So much has happened this week I’m not sure how to tackle today’s post. I have before photos of two of the properties that are coming up to rehab and I have to write a LONG post on the 3-day mastermind I just attended. I think I will start with the house that we already purchased and then write another about the mastermind if there is time. Today may turn into a double feature blog post!

A few weeks ago, I wrote about the joint venture (JV) partnership I worked out with another investor to purchase houses at the foreclosure auction to renovate. We picked up our first house about two weeks ago and I was able to get into the house on Tuesday morning to take my FIRST look. That is the downside about buying at the foreclosure auction; you don’t typically get to see the inside of the houses before you buy them which drives up the risk factor. However, the risky areas are also where the most money can be made. Fortunately the side door was unlocked so we didn’t have to force our way in, the downside was that the kids that partied in it the week before didn’t have to either.

Since this is the first house I am renovating since starting up this blog, I will go into details about the house and scope of work. I will also follow along in depth with this one each week so all of you can see the process and the work involved in flipping a house.

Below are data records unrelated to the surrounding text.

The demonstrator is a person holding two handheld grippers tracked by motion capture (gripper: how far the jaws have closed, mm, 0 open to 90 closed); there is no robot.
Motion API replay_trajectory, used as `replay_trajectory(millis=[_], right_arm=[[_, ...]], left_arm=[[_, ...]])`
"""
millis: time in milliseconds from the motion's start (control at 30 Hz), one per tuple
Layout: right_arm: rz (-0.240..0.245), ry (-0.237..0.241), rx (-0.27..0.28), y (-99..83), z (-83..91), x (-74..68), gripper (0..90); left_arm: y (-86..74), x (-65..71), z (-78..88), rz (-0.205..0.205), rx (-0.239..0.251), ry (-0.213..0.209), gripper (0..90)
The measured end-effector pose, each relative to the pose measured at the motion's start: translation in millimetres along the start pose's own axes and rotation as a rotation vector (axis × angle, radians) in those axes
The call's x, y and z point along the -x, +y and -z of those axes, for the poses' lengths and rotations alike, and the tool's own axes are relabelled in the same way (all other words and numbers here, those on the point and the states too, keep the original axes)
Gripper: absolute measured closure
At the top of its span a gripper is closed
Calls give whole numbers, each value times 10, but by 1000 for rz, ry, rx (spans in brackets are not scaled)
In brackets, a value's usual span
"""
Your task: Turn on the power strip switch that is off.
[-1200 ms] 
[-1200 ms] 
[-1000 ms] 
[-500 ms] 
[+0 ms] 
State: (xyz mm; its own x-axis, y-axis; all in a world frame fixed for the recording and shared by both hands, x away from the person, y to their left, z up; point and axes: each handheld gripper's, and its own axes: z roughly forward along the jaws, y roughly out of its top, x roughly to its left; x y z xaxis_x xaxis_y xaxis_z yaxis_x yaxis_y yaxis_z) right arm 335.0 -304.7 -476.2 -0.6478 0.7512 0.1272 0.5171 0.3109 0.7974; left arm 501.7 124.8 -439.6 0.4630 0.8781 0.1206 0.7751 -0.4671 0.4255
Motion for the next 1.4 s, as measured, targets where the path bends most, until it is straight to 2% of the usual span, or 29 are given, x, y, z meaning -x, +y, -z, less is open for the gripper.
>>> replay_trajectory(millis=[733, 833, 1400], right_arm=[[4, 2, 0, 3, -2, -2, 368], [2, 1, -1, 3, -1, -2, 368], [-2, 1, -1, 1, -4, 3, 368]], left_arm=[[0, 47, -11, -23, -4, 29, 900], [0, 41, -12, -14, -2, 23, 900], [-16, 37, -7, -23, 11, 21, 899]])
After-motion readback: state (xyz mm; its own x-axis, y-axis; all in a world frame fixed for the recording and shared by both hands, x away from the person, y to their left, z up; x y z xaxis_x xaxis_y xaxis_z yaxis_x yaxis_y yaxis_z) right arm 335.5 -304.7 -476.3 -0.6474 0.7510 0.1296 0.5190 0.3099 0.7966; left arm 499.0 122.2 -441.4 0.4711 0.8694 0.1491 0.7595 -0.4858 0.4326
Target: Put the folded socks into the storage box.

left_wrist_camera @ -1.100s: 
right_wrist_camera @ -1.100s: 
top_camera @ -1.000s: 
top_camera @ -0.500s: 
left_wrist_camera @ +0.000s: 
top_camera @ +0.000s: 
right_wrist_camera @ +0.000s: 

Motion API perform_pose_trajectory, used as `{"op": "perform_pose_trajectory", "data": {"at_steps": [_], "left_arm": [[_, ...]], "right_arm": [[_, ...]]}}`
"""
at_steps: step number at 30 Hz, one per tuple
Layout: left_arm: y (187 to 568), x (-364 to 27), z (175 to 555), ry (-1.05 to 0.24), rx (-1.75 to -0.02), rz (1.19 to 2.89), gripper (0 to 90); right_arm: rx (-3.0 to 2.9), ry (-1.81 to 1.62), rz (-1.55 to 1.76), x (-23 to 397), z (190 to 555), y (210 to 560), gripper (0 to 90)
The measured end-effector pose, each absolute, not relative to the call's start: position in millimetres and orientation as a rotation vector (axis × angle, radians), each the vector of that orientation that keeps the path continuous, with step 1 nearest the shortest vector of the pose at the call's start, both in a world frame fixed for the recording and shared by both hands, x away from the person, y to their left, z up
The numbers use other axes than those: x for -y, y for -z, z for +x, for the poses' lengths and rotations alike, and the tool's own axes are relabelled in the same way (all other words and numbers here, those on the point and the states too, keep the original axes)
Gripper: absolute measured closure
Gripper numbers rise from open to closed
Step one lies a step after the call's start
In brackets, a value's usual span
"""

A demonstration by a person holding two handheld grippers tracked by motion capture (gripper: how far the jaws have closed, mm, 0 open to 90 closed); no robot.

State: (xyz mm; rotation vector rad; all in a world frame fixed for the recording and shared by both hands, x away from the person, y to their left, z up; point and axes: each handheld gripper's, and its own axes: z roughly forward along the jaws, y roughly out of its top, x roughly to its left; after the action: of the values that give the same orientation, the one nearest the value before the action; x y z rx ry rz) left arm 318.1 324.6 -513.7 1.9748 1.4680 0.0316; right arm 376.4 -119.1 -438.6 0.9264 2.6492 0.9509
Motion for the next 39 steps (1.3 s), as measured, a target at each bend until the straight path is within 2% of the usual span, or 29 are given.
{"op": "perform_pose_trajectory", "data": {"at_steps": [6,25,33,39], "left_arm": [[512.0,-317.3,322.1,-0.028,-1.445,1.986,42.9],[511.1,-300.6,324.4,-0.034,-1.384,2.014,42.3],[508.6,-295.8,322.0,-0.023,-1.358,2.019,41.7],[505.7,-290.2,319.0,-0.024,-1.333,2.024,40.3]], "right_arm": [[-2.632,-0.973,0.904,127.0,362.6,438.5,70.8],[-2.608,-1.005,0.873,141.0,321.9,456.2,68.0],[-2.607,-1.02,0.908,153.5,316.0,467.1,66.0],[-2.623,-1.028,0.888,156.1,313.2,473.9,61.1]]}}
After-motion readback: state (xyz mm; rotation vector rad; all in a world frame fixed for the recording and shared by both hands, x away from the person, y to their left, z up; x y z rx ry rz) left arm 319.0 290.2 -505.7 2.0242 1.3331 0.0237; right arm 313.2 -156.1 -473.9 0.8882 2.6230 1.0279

The rest of the projects this year will likely only get a before post with a small amount of scope and a final post with some numbers and the finished product. It would just be too much to try and follow along with every renovation project this year, especially when I exceed my goals of 12 houses.

This house was built in 2009 and is a 4 bedroom, 3 bathroom, 3000 sq ft brick home in a nice neighborhood of Pace, FL. The builder who built this community is just finishing up on the last few lots so there are still some new construction homes in the neighborhood. I think that will help us with the price point because this house will be finished a little better than those and at the same or slightly lower price. This will significantly decrease the time on market and should bring a few offers when first listed.

The purpose of these posts won’t be to teach you how to flip a house but to just go step by step through what I need to do in order to get this property completed. If you have any questions about why something was done or how to do it, just shoot me an email – or leave a comment below the post. Step one after purchase was to get a vacancy/builders risk insurance policy to protect the investment. The utilities were also turned on and changed over into the name of the business. I had an idea of what would need to be done to this house but it was hard to really know until I could walk through it for the first time and see the condition. Here are some before photos so you can see what my contractor and I saw when we walked in. I’m not sure how to put a parental advisory tag on my blog post but one or two may be inappropriate for your kids if they are reading or looking over your shoulder. I found that out the hard way yesterday when I was looking at the photos for the first time with my younger cousins.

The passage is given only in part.